Devotional Thought fo the Day:
19 This, then, is how we will know that we belong to the truth; this is how we will be confident in God’s presence. 20If our conscience condemns us, we know that God is greater than our conscience and that he knows everything. 21And so, my dear friends, if our conscience does not condemn us, we have courage in God’s presence. 22We receive from him whatever we ask, because we obey his commands and do what pleases him. 23What he commands is that we believe in his Son Jesus Christ and love one another, just as Christ commanded us. 24Those who obey God’s commands live in union with God and God lives in union with them. And because of the Spirit that God has given us we know that God lives in union with us. 1 John 3:19-24
386 You lack faith… and you lack love. Were it not so you would go immediately and much more often to Jesus, asking for this thing and that. Don’t delay any further; call out to him and you will hear Christ speaking to you: “What do you want me to do for you?” Just as when he stopped for that poor blind man by the roadside who continued to insist, without giving up.
To write on prayer is challenging.
In the first place, it is too personal, especially when considering St Josemaria’s words about pleading for this thing or that. Personal becomes I have, and sometimes been disappointed. It is also too personal, because some of the things I would ask, are well personal. Lord, help me with this temptation, Lord, help me with this that causes anxiety and fear to rise up within me. Not a lot of personal examples would I want to give,
The second reason is that there are two extremes when it comes to prayer. The first is those who express what is often mocked as “name it – claim it” theology. These are those who say you should pray like Jabez, and God will bless you with all forms of materialism, perfect families, perfect jobs, perfect health and absolute heaven on earth. The other extreme confronts this so callously that you would almost think they believe God doesn’t listen to any prayer, that God doesn’t care for His people here.
But there are passages, the blind man that St Josemaria points out, the unjust judge, the father who doesn’t give his son a stone or a viper, but gives him what is asked. The passages where Jesus invites us to cast all our cares on Him, all our burdens, where He tells us to ask and it will be given. God wants us to pray, including asking Him to care for us, but I think there is something more that we need to understand. If we don’t, then God is reduced to being a Genie in a bottle. ( I think sometimes we think we have to save up for those really big things, so we don’t give him the everyday stuff)

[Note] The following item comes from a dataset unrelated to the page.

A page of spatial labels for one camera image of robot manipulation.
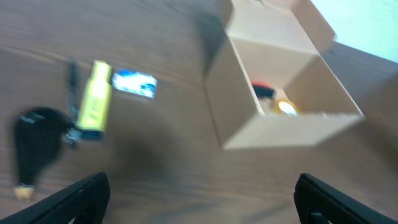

Here is the key, faith and love, the very things that unite us to God, the very things that bind us to Him. That is where prayer comes from, this close connection, this committed relationship. It is knowing we are loved and loving back, it is in knowing that God is faithful, trustworthy, completely dependable because He desires what it good for us. Prayer is realizing that in Him we live and breathe and have our very being, so this communication is only natural.
This allows the prayer to come out of the depths, the places in our hearts, soul, and mind where we fear to go. Prayer comes from the place that so needs His peace, to know He is our sanctuary, our deliverance. This is the astonishing depth of prayer, and it shows our trust in the love of God who has come to us and given us life.
It is there that “Lord, have mercy” is simple and yet comprehensive prayer to the one who has brought us into union with Himself, for we are His children.
Escriva, Josemaria. The Forge (Kindle Locations 1511-1515). Scepter Publishers. Kindle Edition.